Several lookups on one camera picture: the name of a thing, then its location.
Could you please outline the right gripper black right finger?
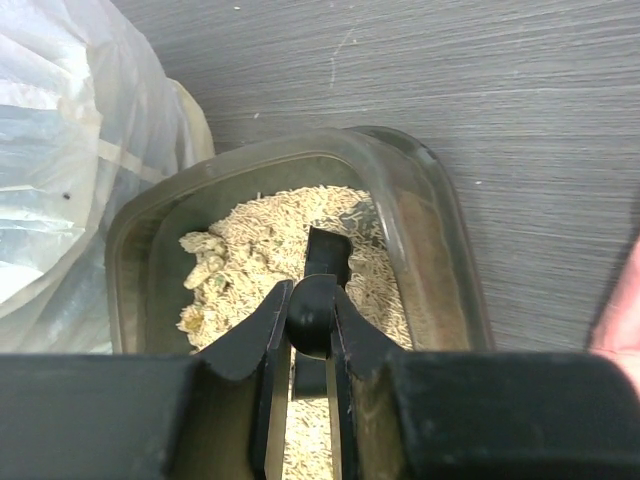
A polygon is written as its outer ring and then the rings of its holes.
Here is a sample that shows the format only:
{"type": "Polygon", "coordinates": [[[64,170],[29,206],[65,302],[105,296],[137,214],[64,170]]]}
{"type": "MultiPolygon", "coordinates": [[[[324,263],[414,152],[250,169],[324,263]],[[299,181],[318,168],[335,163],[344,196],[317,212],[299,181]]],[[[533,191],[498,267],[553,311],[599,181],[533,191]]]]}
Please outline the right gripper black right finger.
{"type": "Polygon", "coordinates": [[[635,479],[639,399],[583,353],[407,351],[335,294],[338,479],[635,479]]]}

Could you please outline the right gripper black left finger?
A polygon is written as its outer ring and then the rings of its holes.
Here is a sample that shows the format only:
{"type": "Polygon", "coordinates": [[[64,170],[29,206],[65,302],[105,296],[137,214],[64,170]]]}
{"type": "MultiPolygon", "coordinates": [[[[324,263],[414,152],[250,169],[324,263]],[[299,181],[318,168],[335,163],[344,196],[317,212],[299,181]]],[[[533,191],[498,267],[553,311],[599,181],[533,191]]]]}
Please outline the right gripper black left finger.
{"type": "Polygon", "coordinates": [[[5,355],[5,479],[278,479],[293,285],[195,355],[5,355]]]}

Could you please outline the black slotted litter scoop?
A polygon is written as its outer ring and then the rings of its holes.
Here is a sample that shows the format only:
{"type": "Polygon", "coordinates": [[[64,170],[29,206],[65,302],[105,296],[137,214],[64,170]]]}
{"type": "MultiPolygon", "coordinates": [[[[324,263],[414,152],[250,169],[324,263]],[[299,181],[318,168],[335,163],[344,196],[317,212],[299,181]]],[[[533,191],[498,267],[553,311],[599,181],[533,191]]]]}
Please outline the black slotted litter scoop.
{"type": "Polygon", "coordinates": [[[291,397],[294,401],[327,395],[326,359],[335,309],[335,289],[351,278],[353,251],[344,235],[310,227],[304,275],[292,292],[286,333],[296,350],[291,397]]]}

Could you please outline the beige cat litter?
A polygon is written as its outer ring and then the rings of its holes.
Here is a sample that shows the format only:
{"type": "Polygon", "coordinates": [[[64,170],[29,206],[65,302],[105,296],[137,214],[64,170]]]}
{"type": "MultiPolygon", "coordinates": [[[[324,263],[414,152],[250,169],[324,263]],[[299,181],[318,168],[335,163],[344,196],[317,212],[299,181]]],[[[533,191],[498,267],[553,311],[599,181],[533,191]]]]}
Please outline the beige cat litter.
{"type": "Polygon", "coordinates": [[[194,298],[178,329],[200,351],[249,316],[280,280],[304,275],[311,227],[353,245],[346,292],[360,313],[399,345],[412,346],[408,324],[370,194],[348,187],[303,187],[236,206],[179,244],[194,256],[183,282],[194,298]]]}

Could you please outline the dark translucent litter box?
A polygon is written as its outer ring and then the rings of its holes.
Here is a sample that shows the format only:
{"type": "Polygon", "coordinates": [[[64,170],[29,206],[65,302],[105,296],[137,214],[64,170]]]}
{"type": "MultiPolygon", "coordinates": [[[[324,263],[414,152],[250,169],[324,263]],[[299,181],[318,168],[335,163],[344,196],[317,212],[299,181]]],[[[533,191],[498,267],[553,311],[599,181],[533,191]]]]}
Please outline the dark translucent litter box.
{"type": "MultiPolygon", "coordinates": [[[[408,438],[421,350],[487,351],[494,342],[455,190],[441,163],[389,128],[317,130],[248,145],[201,162],[128,202],[106,246],[114,349],[177,354],[171,321],[186,304],[181,234],[257,193],[335,182],[367,190],[390,256],[412,349],[366,323],[344,292],[338,353],[328,362],[330,424],[340,479],[416,479],[422,448],[408,438]]],[[[257,311],[203,353],[185,388],[172,479],[278,479],[283,471],[291,346],[287,311],[298,289],[276,283],[257,311]]]]}

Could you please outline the pink cloth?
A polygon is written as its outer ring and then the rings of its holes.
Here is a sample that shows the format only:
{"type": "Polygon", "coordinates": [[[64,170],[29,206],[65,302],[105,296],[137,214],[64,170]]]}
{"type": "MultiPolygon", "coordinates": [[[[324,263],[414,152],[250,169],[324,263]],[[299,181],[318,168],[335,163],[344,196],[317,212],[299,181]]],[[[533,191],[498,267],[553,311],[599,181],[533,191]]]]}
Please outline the pink cloth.
{"type": "Polygon", "coordinates": [[[639,390],[640,271],[639,240],[594,329],[589,350],[614,362],[639,390]]]}

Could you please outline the translucent plastic trash bag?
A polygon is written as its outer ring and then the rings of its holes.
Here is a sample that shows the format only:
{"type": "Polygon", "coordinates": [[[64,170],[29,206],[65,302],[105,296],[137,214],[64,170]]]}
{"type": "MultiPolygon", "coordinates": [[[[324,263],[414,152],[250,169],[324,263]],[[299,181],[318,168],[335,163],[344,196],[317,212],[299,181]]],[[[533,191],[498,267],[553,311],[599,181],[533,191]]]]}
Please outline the translucent plastic trash bag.
{"type": "Polygon", "coordinates": [[[111,351],[116,213],[214,154],[204,113],[108,1],[1,5],[1,349],[111,351]]]}

Exercise:
Return the records above exactly as written. Do not include their images.

Your response:
Several lookups on one camera picture: the name of a thing, then its location.
Could you please outline the right gripper black right finger?
A polygon is written as its outer ring and then the rings of its holes.
Here is a sample that shows the format only:
{"type": "Polygon", "coordinates": [[[64,170],[29,206],[65,302],[105,296],[137,214],[64,170]]]}
{"type": "MultiPolygon", "coordinates": [[[[324,263],[414,152],[250,169],[324,263]],[[299,181],[318,168],[335,163],[344,196],[317,212],[299,181]]],[[[533,191],[498,267],[553,311],[599,181],[533,191]]]]}
Please outline the right gripper black right finger.
{"type": "Polygon", "coordinates": [[[635,479],[639,399],[583,353],[407,351],[335,294],[338,479],[635,479]]]}

Could you please outline the right gripper black left finger?
A polygon is written as its outer ring and then the rings of its holes.
Here is a sample that shows the format only:
{"type": "Polygon", "coordinates": [[[64,170],[29,206],[65,302],[105,296],[137,214],[64,170]]]}
{"type": "MultiPolygon", "coordinates": [[[[324,263],[414,152],[250,169],[324,263]],[[299,181],[318,168],[335,163],[344,196],[317,212],[299,181]]],[[[533,191],[498,267],[553,311],[599,181],[533,191]]]]}
Please outline the right gripper black left finger.
{"type": "Polygon", "coordinates": [[[5,355],[5,479],[278,479],[293,285],[195,355],[5,355]]]}

Could you please outline the black slotted litter scoop?
A polygon is written as its outer ring and then the rings of its holes.
Here is a sample that shows the format only:
{"type": "Polygon", "coordinates": [[[64,170],[29,206],[65,302],[105,296],[137,214],[64,170]]]}
{"type": "MultiPolygon", "coordinates": [[[[324,263],[414,152],[250,169],[324,263]],[[299,181],[318,168],[335,163],[344,196],[317,212],[299,181]]],[[[533,191],[498,267],[553,311],[599,181],[533,191]]]]}
Please outline the black slotted litter scoop.
{"type": "Polygon", "coordinates": [[[291,397],[294,401],[327,395],[326,359],[335,309],[335,289],[351,278],[353,251],[344,235],[310,227],[304,275],[292,292],[286,333],[296,350],[291,397]]]}

Could you please outline the beige cat litter?
A polygon is written as its outer ring and then the rings of its holes.
Here is a sample that shows the format only:
{"type": "Polygon", "coordinates": [[[64,170],[29,206],[65,302],[105,296],[137,214],[64,170]]]}
{"type": "MultiPolygon", "coordinates": [[[[324,263],[414,152],[250,169],[324,263]],[[299,181],[318,168],[335,163],[344,196],[317,212],[299,181]]],[[[533,191],[498,267],[553,311],[599,181],[533,191]]]]}
Please outline the beige cat litter.
{"type": "Polygon", "coordinates": [[[194,298],[178,329],[200,351],[249,316],[280,280],[304,275],[311,227],[353,245],[346,292],[360,313],[399,345],[412,346],[408,324],[370,194],[348,187],[303,187],[236,206],[179,244],[194,256],[183,282],[194,298]]]}

Could you please outline the dark translucent litter box?
A polygon is written as its outer ring and then the rings of its holes.
Here is a sample that shows the format only:
{"type": "Polygon", "coordinates": [[[64,170],[29,206],[65,302],[105,296],[137,214],[64,170]]]}
{"type": "MultiPolygon", "coordinates": [[[[324,263],[414,152],[250,169],[324,263]],[[299,181],[318,168],[335,163],[344,196],[317,212],[299,181]]],[[[533,191],[498,267],[553,311],[599,181],[533,191]]]]}
Please outline the dark translucent litter box.
{"type": "MultiPolygon", "coordinates": [[[[408,438],[421,350],[487,351],[494,342],[455,190],[441,163],[389,128],[317,130],[248,145],[201,162],[128,202],[106,246],[114,349],[177,354],[171,321],[186,304],[181,234],[257,193],[335,182],[367,190],[390,256],[412,349],[366,323],[344,292],[338,353],[328,362],[330,424],[340,479],[416,479],[422,448],[408,438]]],[[[257,311],[203,353],[185,388],[172,479],[278,479],[283,471],[291,346],[287,311],[298,289],[276,283],[257,311]]]]}

Could you please outline the pink cloth?
A polygon is written as its outer ring and then the rings of its holes.
Here is a sample that shows the format only:
{"type": "Polygon", "coordinates": [[[64,170],[29,206],[65,302],[105,296],[137,214],[64,170]]]}
{"type": "MultiPolygon", "coordinates": [[[[324,263],[414,152],[250,169],[324,263]],[[299,181],[318,168],[335,163],[344,196],[317,212],[299,181]]],[[[533,191],[498,267],[553,311],[599,181],[533,191]]]]}
Please outline the pink cloth.
{"type": "Polygon", "coordinates": [[[639,390],[640,271],[639,240],[594,329],[589,350],[614,362],[639,390]]]}

Could you please outline the translucent plastic trash bag?
A polygon is written as its outer ring and then the rings of its holes.
Here is a sample that shows the format only:
{"type": "Polygon", "coordinates": [[[64,170],[29,206],[65,302],[105,296],[137,214],[64,170]]]}
{"type": "MultiPolygon", "coordinates": [[[[324,263],[414,152],[250,169],[324,263]],[[299,181],[318,168],[335,163],[344,196],[317,212],[299,181]]],[[[533,191],[498,267],[553,311],[599,181],[533,191]]]]}
Please outline the translucent plastic trash bag.
{"type": "Polygon", "coordinates": [[[111,351],[116,213],[214,154],[204,113],[108,1],[1,5],[1,349],[111,351]]]}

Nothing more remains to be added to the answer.